Task description
With the pictures omitted, print exactly the lines below, from the one containing "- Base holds" through the one containing "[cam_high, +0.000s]", and nothing else.

(Collected data entries)

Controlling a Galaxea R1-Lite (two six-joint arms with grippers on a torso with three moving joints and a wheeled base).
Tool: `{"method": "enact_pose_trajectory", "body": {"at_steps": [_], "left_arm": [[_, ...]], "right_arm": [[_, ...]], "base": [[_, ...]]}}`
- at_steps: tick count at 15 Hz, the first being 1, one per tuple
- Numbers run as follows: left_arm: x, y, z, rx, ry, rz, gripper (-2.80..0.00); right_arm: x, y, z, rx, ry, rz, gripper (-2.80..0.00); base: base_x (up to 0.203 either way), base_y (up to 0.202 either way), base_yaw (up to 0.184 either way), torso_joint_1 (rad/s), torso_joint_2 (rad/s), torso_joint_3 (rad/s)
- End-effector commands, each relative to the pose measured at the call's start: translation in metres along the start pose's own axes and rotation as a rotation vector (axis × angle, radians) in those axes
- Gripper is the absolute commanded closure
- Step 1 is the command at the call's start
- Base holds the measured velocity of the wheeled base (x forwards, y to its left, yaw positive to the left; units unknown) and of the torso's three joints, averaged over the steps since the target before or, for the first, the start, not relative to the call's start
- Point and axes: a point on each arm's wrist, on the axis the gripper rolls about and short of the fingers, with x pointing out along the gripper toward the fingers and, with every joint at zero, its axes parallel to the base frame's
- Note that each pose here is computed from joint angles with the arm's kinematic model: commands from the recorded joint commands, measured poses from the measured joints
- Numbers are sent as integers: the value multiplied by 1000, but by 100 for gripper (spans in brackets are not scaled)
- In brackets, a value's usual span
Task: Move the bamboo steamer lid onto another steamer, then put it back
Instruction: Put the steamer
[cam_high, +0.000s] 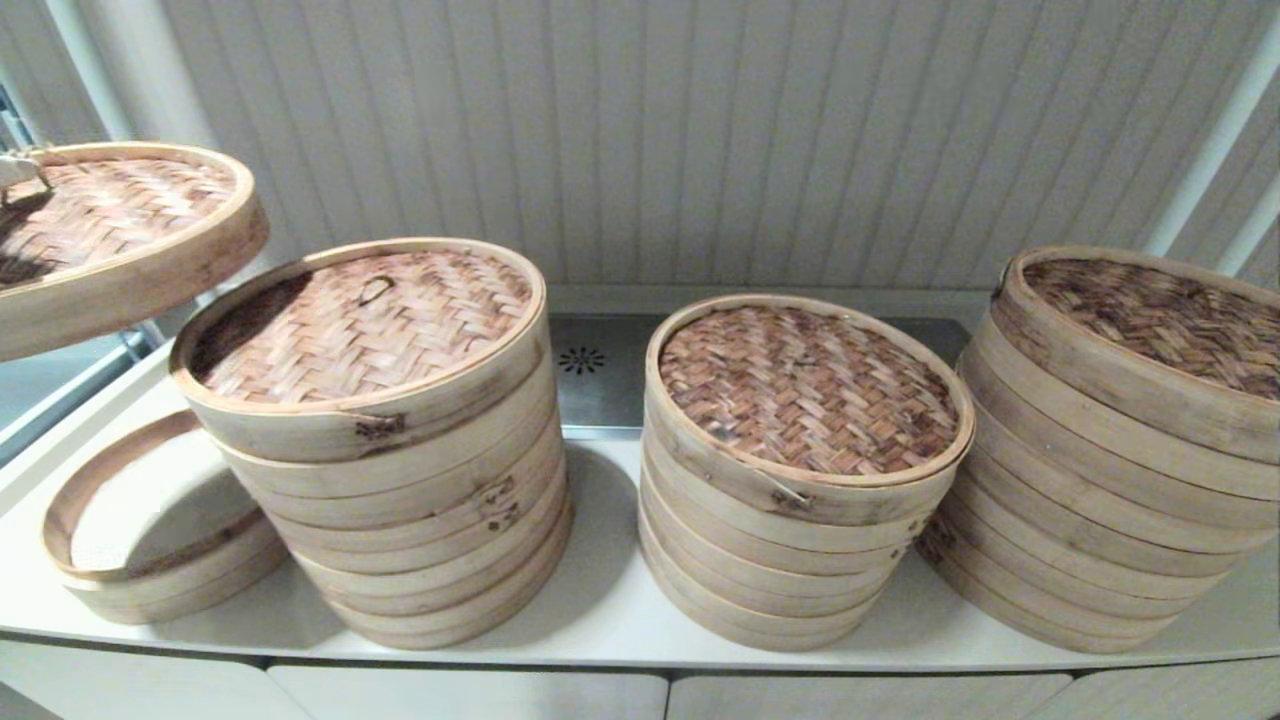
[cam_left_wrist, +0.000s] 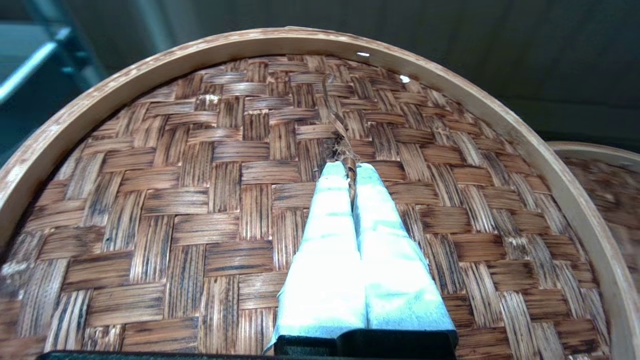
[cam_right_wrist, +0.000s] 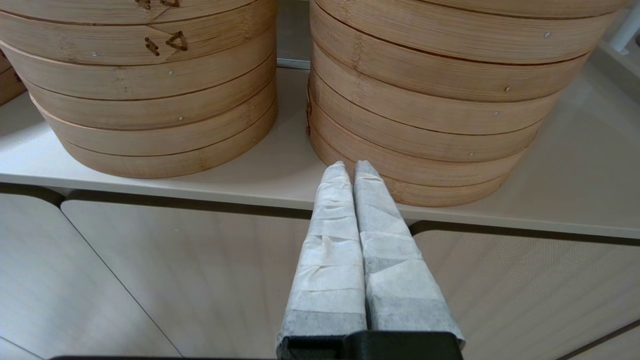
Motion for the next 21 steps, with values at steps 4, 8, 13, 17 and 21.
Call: {"method": "enact_pose_trajectory", "body": {"at_steps": [4,8,13,17,21], "left_arm": [[-21,37,-7,-28,7,95,0],[-25,54,-30,-81,69,130,0],[-23,58,-46,-108,110,134,0],[-16,62,-64,-103,112,135,0],[-5,68,-83,-109,123,135,0]], "right_arm": [[0,0,0,-1,-3,1,0],[0,0,0,-1,-5,0,0],[0,0,0,1,-3,-1,0],[0,0,0,9,-3,-2,0],[0,0,-1,9,-3,0,0]], "base": [[0,0,0,0,0,0],[0,0,0,0,0,0],[0,0,0,0,0,0],[0,0,0,0,0,0],[0,0,0,0,0,0]]}}
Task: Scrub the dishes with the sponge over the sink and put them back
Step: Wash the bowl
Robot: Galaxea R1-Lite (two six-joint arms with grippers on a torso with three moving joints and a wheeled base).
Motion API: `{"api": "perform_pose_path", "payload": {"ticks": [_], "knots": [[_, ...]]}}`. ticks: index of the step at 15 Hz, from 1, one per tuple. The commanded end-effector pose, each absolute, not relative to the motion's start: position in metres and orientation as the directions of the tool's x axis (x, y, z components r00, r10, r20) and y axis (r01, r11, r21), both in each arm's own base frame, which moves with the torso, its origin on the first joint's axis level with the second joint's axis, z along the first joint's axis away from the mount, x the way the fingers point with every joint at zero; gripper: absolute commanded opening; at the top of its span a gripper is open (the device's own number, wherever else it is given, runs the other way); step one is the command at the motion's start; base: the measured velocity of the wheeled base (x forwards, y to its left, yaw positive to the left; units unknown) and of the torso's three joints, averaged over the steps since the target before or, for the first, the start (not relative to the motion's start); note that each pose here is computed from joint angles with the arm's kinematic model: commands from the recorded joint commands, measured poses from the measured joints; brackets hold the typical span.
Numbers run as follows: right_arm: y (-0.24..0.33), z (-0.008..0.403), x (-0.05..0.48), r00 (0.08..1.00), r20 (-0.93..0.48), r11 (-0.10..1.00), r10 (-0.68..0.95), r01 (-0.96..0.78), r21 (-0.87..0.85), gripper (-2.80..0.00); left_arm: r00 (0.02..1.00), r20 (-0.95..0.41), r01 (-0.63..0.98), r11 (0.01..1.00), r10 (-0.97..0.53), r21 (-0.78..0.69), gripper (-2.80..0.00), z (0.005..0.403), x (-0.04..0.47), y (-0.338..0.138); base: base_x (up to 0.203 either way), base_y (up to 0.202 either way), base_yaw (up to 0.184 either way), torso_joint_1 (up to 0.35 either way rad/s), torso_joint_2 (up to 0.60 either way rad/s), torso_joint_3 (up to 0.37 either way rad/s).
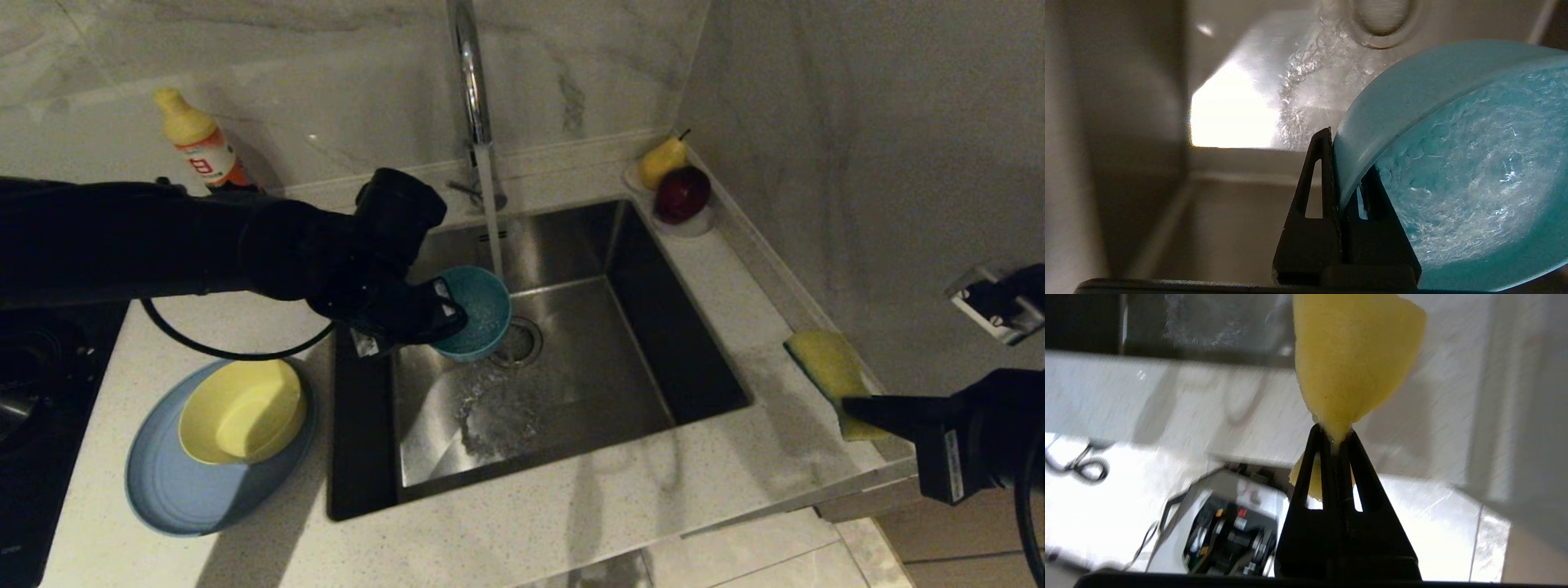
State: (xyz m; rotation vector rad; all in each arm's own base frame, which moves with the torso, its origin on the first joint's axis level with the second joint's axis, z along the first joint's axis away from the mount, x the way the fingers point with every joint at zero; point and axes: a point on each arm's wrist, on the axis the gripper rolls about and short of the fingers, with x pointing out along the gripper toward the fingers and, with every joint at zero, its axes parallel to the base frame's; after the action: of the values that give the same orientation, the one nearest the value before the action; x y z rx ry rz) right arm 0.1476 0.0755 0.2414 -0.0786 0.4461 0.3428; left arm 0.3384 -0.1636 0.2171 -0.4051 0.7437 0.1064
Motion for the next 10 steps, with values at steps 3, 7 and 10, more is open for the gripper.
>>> {"api": "perform_pose_path", "payload": {"ticks": [3, 7, 10], "knots": [[0.087, 0.237, 0.138, 0.800, -0.469, 0.920, 0.373, -0.386, 0.073, -2.80, 0.773, -0.635, -0.260, 0.916, 0.007, -0.306, -2.80, 0.221, 0.301, -0.135, 0.000, 0.000, 0.000, 0.000, 0.00, 0.000], [0.090, 0.236, 0.136, 0.771, -0.487, 0.906, 0.410, -0.405, 0.122, -2.80, 0.847, -0.532, -0.196, 0.924, -0.009, -0.327, -2.80, 0.225, 0.276, -0.121, 0.000, 0.000, 0.000, 0.000, 0.00, 0.000], [0.096, 0.233, 0.131, 0.716, -0.519, 0.881, 0.466, -0.431, 0.196, -2.80, 0.868, -0.495, -0.185, 0.941, 0.022, -0.282, -2.80, 0.225, 0.269, -0.116, 0.000, 0.000, 0.000, 0.000, 0.00, 0.000]]}}
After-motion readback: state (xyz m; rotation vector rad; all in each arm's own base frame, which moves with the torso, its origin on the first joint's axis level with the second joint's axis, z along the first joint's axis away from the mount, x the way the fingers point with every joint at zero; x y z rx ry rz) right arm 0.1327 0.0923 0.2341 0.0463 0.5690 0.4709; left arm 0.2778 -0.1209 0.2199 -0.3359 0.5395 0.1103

Task solution
- Base holds the measured velocity of the wheeled base (x forwards, y to its left, yaw positive to the left; units unknown) and of the torso's three joints, averaged over the steps since the target before or, for the first, the start, not relative to the call's start
- Point and axes: a point on each arm's wrist, on the axis the gripper rolls about and short of the fingers, with x pointing out along the gripper toward the fingers and, with every joint at zero, its axes parallel to the base frame's
- Note that each pose here is computed from joint angles with the arm's kinematic model: commands from the recorded joint commands, measured poses from the measured joints
- Numbers are sent as integers: the value multiplied by 1000, but by 100 for gripper (spans in brackets are not scaled)
- In brackets, a value's usual span
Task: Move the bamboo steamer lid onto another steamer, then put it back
Instruction: Put the steamer
[cam_high, +0.000s] 

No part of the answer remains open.